_EXERCISE AIM_
Everything from the line with "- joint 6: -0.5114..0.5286" to the end of the data is to be retyped exactly, and nothing else.

_MATERIAL TO PROCESS_
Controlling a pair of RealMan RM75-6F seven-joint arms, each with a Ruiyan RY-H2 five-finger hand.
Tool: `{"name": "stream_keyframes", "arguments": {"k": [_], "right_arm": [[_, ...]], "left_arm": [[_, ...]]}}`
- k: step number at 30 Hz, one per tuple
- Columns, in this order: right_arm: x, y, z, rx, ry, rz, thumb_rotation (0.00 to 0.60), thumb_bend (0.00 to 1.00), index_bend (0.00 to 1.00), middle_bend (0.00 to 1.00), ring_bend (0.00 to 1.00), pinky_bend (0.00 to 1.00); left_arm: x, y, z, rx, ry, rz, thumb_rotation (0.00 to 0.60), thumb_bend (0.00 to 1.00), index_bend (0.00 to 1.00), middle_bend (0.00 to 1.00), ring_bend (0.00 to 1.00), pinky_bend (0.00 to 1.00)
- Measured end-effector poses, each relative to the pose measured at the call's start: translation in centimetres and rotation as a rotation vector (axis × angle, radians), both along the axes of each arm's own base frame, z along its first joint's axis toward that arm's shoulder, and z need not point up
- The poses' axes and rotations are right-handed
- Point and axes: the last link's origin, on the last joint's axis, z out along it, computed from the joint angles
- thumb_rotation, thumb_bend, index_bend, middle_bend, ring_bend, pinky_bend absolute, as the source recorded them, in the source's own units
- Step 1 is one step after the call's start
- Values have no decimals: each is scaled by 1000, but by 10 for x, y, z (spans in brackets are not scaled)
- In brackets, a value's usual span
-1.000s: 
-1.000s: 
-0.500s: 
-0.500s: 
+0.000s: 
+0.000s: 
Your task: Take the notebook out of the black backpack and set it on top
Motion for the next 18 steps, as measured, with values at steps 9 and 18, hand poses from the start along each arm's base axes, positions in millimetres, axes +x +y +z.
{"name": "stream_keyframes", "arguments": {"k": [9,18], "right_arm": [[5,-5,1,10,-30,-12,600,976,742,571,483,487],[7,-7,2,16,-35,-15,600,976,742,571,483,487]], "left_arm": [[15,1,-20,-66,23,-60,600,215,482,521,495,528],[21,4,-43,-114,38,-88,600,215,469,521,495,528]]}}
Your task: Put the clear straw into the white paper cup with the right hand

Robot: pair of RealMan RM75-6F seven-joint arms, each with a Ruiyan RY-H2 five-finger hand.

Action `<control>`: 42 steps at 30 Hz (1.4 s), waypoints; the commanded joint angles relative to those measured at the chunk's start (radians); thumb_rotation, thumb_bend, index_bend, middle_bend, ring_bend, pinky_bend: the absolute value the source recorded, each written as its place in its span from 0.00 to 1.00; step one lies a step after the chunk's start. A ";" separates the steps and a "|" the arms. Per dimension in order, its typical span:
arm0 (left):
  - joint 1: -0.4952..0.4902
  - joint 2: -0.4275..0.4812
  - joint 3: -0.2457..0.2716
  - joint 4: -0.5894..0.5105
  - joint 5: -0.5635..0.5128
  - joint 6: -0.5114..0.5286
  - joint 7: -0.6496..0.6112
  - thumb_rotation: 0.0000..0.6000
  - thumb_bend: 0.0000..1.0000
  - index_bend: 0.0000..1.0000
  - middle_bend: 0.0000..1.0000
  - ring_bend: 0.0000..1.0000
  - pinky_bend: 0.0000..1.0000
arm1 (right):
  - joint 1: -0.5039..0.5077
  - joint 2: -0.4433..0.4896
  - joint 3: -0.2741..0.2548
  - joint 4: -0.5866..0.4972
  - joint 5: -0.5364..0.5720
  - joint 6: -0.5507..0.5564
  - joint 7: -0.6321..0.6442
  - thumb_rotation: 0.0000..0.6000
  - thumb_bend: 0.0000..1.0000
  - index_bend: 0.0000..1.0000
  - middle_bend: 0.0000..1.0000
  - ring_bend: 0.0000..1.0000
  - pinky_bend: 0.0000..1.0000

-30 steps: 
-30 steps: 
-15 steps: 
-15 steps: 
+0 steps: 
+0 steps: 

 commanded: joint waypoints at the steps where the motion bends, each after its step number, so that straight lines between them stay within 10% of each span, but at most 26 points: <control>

_EXERCISE SOLUTION_
  - joint 6: -0.5114..0.5286
  - joint 7: -0.6496..0.6112
  - thumb_rotation: 0.0000..0.6000
  - thumb_bend: 0.0000..1.0000
  - index_bend: 0.0000..1.0000
  - middle_bend: 0.0000..1.0000
  - ring_bend: 0.0000..1.0000
  - pinky_bend: 0.0000..1.0000
arm1 (right):
  - joint 1: -0.5039..0.5077
  - joint 2: -0.4433..0.4896
  - joint 3: -0.2741..0.2548
  - joint 4: -0.5866..0.4972
  - joint 5: -0.5364..0.5720
  - joint 6: -0.5507..0.5564
  - joint 7: -0.6321..0.6442
  - thumb_rotation: 0.0000..0.6000
  - thumb_bend: 0.0000..1.0000
  - index_bend: 0.0000..1.0000
  - middle_bend: 0.0000..1.0000
  - ring_bend: 0.0000..1.0000
  - pinky_bend: 0.0000..1.0000

-30 steps: 
-30 steps: 
-15 steps: 
-15 steps: 
+0 steps: 
+0 steps: 

 commanded: joint waypoints at the steps where the motion bends, each after its step number, so that straight lines between them stay within 10% of each span, but at most 26 points: <control>

The exercise closes with this answer.